## [What is being asked]
The required output is every line from the one with "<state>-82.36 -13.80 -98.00" through the final line of the data below, unchanged.
Extracted material below:
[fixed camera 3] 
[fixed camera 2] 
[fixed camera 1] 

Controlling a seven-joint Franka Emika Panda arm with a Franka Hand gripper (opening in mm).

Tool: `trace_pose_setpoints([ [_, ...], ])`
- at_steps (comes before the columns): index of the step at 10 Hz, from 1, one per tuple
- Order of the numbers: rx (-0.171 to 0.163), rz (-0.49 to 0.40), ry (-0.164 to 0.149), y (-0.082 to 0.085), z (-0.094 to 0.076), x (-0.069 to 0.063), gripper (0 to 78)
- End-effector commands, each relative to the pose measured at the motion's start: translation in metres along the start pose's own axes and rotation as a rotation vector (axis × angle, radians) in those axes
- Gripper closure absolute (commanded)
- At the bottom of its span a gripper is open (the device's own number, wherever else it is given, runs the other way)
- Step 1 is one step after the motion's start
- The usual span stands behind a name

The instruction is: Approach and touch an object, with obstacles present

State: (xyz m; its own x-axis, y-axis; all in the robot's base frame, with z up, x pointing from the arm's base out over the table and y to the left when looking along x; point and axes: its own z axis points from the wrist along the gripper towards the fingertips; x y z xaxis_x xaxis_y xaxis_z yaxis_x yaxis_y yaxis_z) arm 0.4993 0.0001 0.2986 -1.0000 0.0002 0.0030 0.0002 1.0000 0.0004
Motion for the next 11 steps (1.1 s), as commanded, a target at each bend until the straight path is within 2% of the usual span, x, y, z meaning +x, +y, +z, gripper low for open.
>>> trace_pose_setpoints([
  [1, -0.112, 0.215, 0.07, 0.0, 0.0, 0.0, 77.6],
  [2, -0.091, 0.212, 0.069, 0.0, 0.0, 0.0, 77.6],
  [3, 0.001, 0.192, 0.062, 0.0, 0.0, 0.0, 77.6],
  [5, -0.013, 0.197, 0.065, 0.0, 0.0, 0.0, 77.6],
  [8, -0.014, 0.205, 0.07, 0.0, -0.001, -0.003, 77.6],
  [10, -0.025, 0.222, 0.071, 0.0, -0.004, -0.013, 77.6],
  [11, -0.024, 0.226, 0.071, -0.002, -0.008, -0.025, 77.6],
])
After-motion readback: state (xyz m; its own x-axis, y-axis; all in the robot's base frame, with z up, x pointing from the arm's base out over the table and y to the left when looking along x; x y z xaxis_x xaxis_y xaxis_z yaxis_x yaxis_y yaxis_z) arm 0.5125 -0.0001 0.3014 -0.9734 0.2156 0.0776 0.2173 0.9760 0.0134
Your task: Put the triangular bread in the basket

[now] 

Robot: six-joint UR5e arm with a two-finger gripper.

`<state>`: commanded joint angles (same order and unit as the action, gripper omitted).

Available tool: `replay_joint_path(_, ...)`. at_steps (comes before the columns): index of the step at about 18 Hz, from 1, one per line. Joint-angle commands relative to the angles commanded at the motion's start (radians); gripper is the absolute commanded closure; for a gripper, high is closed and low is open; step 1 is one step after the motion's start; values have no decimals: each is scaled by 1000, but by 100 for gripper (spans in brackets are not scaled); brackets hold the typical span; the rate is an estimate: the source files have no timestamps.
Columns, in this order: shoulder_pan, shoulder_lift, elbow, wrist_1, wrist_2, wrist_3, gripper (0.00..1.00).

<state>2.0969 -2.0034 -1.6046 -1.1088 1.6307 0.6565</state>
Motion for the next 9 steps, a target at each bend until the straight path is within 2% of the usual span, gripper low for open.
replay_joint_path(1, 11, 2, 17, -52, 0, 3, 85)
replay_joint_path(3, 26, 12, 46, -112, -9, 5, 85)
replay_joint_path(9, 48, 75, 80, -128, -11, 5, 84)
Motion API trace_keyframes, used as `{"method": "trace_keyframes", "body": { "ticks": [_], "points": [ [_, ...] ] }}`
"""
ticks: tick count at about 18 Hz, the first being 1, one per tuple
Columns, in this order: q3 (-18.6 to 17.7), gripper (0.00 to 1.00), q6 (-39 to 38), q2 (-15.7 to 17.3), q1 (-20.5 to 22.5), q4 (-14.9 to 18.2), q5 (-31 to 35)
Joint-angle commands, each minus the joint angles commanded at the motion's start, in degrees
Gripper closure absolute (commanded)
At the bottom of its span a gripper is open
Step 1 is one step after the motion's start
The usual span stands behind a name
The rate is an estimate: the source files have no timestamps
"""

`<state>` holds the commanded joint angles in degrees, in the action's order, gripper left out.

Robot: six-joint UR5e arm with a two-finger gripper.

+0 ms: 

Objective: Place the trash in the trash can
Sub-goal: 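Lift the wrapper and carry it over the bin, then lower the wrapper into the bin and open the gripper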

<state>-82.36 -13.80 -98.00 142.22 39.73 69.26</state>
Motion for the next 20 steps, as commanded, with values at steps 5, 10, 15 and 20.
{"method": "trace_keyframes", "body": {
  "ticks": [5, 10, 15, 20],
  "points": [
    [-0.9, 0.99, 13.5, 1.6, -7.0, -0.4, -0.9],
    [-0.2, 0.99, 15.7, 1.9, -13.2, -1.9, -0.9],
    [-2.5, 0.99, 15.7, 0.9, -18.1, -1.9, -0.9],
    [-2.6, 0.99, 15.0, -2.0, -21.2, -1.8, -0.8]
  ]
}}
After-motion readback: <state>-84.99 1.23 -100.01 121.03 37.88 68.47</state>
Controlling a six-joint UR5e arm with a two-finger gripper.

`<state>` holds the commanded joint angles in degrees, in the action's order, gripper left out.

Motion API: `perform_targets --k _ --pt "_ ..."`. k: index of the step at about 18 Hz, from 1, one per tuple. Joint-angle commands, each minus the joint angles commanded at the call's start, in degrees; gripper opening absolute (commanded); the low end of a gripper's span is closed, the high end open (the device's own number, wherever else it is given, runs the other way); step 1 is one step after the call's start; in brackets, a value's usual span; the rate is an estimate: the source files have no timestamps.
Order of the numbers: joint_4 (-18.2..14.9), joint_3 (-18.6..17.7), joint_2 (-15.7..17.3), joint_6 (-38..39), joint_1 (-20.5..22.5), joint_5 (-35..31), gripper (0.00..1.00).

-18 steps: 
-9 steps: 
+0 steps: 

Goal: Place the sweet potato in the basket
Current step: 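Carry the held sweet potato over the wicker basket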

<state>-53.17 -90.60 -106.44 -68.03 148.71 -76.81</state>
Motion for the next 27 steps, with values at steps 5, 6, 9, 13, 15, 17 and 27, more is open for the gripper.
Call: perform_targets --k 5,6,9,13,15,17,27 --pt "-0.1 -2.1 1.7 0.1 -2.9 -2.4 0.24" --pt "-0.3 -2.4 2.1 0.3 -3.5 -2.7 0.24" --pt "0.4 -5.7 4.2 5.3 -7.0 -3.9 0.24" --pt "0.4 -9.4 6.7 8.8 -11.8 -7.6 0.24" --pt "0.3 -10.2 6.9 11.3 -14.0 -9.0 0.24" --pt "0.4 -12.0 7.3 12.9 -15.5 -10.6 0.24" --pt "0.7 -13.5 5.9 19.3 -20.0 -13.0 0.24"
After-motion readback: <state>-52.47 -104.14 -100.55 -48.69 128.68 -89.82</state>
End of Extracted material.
## [Output of the exercise]
<state>-82.36 -13.80 -98.00 142.22 39.73 69.26</state>
Motion for the next 20 steps, as commanded, with values at steps 5, 10, 15 and 20.
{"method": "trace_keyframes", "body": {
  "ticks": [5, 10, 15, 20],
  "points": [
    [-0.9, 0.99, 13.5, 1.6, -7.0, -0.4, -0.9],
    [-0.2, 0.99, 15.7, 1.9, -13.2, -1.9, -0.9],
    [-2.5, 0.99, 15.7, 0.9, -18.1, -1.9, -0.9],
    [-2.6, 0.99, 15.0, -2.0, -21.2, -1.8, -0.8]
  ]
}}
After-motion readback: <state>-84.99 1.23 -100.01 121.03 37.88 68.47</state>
Controlling a six-joint UR5e arm with a two-finger gripper.

`<state>` holds the commanded joint angles in degrees, in the action's order, gripper left out.

Motion API: `perform_targets --k _ --pt "_ ..."`. k: index of the step at about 18 Hz, from 1, one per tuple. Joint-angle commands, each minus the joint angles commanded at the call's start, in degrees; gripper opening absolute (commanded); the low end of a gripper's span is closed, the high end open (the device's own number, wherever else it is given, runs the other way); step 1 is one step after the call's start; in brackets, a value's usual span; the rate is an estimate: the source files have no timestamps.
Order of the numbers: joint_4 (-18.2..14.9), joint_3 (-18.6..17.7), joint_2 (-15.7..17.3), joint_6 (-38..39), joint_1 (-20.5..22.5), joint_5 (-35..31), gripper (0.00..1.00).

-18 steps: 
-9 steps: 
+0 steps: 

Goal: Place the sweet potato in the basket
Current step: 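Carry the held sweet potato over the wicker basket
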
<state>-53.17 -90.60 -106.44 -68.03 148.71 -76.81</state>
Motion for the next 27 steps, with values at steps 5, 6, 9, 13, 15, 17 and 27, more is open for the gripper.
Call: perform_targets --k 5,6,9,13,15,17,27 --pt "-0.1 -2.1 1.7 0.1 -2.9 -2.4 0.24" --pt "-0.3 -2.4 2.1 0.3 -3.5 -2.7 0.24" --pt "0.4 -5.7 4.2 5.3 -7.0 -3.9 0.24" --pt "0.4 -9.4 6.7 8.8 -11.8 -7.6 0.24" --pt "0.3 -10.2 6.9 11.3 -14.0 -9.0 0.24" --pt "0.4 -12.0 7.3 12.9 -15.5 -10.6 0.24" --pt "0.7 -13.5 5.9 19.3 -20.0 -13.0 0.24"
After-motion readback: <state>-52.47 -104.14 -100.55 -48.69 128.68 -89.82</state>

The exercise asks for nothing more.